§ Requirement
Transcribe exactly the lines from the one holding "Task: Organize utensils" to the end of the data below, including both of those lines and no others.

§ Dataset content

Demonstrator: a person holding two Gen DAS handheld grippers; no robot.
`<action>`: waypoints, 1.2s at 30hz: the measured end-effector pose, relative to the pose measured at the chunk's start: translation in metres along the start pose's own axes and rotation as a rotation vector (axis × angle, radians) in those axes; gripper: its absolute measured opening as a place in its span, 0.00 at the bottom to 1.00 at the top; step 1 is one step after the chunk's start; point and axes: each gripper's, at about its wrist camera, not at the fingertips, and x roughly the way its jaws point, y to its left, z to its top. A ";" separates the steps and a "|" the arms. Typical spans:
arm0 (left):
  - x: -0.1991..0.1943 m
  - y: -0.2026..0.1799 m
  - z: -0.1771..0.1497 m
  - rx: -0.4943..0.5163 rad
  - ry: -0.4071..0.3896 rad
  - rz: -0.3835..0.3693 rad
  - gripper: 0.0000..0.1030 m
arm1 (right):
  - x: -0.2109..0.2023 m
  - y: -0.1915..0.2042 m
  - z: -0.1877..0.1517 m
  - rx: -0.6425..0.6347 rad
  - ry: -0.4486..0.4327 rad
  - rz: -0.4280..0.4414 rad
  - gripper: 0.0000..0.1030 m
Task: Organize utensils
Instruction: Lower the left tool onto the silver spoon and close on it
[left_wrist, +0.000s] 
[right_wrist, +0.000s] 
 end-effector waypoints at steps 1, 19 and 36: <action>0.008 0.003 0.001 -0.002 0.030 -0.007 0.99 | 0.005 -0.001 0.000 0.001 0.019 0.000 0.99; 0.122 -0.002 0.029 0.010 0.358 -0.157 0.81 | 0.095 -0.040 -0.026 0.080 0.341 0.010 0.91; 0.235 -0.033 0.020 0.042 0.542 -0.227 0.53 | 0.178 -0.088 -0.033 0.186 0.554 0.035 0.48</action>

§ Final answer
Task: Organize utensils
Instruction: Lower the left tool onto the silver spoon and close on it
[left_wrist, +0.000s] 
[right_wrist, +0.000s] 
 end-effector waypoints at steps 1, 19 and 36: <action>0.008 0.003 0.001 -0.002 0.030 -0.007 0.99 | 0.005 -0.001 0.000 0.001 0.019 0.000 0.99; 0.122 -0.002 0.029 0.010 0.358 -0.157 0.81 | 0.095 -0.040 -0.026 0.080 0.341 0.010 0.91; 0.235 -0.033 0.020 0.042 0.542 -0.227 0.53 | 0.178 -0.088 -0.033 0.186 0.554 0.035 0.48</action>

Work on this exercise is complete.